Estas tierras nuestras de la provincia de Zamora, tierras de adobe, tierras pobres que he visto desde niña como las labraban mi padre y mis antepasados hasta obtener el cereal que fue producto de una época de riqueza en los pueblos, ahora se han convertido en fincas que acogen plantas fotovoltaicas destruyendo la belleza de la planicie y reconvirtiendo un paisaje cerealista en una suerte de futurismo extraño que ha perdido la identidad de lo que eran los terrenos labrados o en barbecho de la llanura zamorana.
La capital, Zamora, donde tengo la dicha de recalar de vez en cuando, me ha sorprendido porque no la esperaba tan acogedora, tan coqueta, tan grata, tan hermosa… Soy consciente de que falta mucho por hacer, como en todas partes; que todo se puede embellecer más, pero la gente de los pueblos que ha venido a esta urbe y la ha convertido también en una de las más envejecidas, eligió estar aquí porque se sentían en su casa, porque Zamora es una especie de pueblo grande, una capital formada por los vecinos de los lugares aledaños que han decidido acabar sus días aquí.
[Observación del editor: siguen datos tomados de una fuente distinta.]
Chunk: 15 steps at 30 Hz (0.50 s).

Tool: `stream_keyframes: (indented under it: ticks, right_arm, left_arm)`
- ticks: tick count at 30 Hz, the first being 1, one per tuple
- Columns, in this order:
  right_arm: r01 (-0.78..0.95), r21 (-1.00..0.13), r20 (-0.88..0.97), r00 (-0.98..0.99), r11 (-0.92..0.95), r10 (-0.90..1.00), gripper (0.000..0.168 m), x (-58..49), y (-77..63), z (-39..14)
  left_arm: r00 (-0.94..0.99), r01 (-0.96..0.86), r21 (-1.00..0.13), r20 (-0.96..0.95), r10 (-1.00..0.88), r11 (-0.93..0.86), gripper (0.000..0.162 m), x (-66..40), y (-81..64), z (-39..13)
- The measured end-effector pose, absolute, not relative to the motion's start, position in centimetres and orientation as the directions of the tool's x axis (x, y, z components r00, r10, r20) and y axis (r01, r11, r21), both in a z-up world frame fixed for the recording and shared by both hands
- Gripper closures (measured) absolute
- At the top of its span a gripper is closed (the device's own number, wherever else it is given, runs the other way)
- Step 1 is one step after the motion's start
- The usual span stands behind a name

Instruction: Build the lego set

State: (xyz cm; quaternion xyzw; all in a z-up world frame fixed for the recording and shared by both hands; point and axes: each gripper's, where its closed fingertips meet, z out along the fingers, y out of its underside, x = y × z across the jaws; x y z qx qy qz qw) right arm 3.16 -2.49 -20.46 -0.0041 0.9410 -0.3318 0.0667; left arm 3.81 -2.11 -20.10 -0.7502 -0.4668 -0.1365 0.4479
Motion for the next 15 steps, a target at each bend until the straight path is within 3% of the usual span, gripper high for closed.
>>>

Zamora tiene ese punto de añoranza, de abatimiento, de nostalgia y de melancolía, que me atrae enormemente; con un cierto tufo a iglesia, a rezo añejo y un sentimiento pueblerino al que soy tan aficionada. Sin embargo, nos abrimos al futuro, aceptamos la ayuda, las buenas ideas, vengan de donde vengan; somos gente hospitalaria y sencilla, pecamos de conformistas, pero no nos dejamos engañar… por eso, ¡que no me la toquen, que no toquen mi tierra, que no me la evalúen, que no me la desprestigien, porque se acabó la pasividad y la inercia de agachar la cabeza; Zamora sabe vibrar y mira al futuro con un bagaje repleto de sabiduría que la ha hecho más fuerte!.